The character enjoyed a degree of popularity among audiences. Contemporaneous reviews stated that Dinky Doodle had become a famous figure in the cinema world and was loved by millions, but was retired from the screen in 1926 after Lantz left Bray for Winkler Pictures.

== Plot format ==
An average short was about eight minutes long and consisted of Dinky and Weakheart hanging out with Walter Lantz in his apartment. A problem would come, and Lantz got Dinky and Weakheart to deal with it. The story had them go on a wacky, fun adventure that caused a bigger problem in the end, mainly for Lantz.

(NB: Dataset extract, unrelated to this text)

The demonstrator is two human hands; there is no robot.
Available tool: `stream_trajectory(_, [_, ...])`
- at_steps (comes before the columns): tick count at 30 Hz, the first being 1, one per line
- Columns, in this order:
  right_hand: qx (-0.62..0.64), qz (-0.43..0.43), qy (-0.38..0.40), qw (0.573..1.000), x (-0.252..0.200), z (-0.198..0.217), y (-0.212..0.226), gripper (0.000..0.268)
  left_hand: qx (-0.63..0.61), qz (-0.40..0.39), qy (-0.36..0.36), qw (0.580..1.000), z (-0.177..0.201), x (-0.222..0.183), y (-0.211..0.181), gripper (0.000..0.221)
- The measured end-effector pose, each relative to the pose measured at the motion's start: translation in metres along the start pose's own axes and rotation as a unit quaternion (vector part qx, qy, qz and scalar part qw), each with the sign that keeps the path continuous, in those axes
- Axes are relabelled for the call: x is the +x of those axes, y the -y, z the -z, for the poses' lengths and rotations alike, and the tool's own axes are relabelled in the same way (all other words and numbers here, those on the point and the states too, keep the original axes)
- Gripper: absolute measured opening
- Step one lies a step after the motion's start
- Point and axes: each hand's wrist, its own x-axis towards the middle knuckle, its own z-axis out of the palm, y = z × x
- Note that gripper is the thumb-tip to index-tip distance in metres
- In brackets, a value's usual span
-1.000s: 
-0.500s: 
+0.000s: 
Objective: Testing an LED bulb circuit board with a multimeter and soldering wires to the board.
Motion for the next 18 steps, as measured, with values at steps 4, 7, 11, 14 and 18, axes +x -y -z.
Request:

For example, they might lead a giant into Lantz's apartment and have it fight him, or lead a group of mice away, only for them to return and tackle Lantz.

== Dinky Doodle Shorts (Incomplete) ==
All films were directed and written by Lantz.

| No. | Title | Release Date |
|---|---|---|
| 1 | Dinky Doodle and the Magic Lamp | Sept. 15, 1924 |
| 2 | Dinky Doodle the Giant Killer | Oct. 15, 1924 |
| 3 | Dinky Doodle the Pied Piper | Dec. 1, 1924 |
| 4 | Red Riding Hood | Jan. 4, 1925 |
| 5 | The Captain's Kid | Feb. 1, 1925 |
| 6 | Dinky Doodle & Cinderella | Mar. 1, 1925 |
| 7 | The House That Dinky Built | Mar. 29, 1925 |
| 8 | Peter Pan Handled | Apr. 26, 1925 |
| 9 | The Magic Carpet | May 24, 1924 |
| 10 | Robinson Crusoe | June 21, 1925 |
| 11 | Three Bears | July 19, 1925 |
| 12 | Babes in the Woods | Aug. 16, 1925 |
| 13 | Just Spooks | Sept. 13, 1925 |
| 14 | Dinky Doodle and the Bad Man | September 20, 1925 |
| 15 | Dinky Doodle in the Hunt | November 1, 1925 |
| 16 | Dinky Doodle in the Circus | November 29, 1925 |
| 17 | Dinky Doodle at the Restaurant | December 27, 1925 |
| 18 | Dinky Doodle at the Studio | Jan. 24, 1926 |
| 19 | Dinky Doodle in Lost and Found | February 19, 1926 |
| 20 | Dinky Doodle in Uncle Tom's Cabin | February 21, 1926 |
| 21 | Dinky Doodle and the Arctic | March 21, 1926 |
| 22 | Dinky Doodle in Egypt | April 8, 1926 |
| 23 | Dinky Doodle in the Wild West | May 16, 1926 |
| 24 | Dinky Doodle's Bedtime Story | June 12, 1926 |
| 25 | Dinky Doodle and the Little Orphan | July 4, 1926 |
| 26 | Dinky Doodle and the Magician | Aug. 1, 1926 |
| 27 | Dinky Doodle in the Army | August 15, 1926 |

==In popular culture==
The character was mentioned as someone supposedly kidnapped when Angelo mocks Eddie Valiant for working for a toon in the 1988 film Who Framed Roger Rabbit.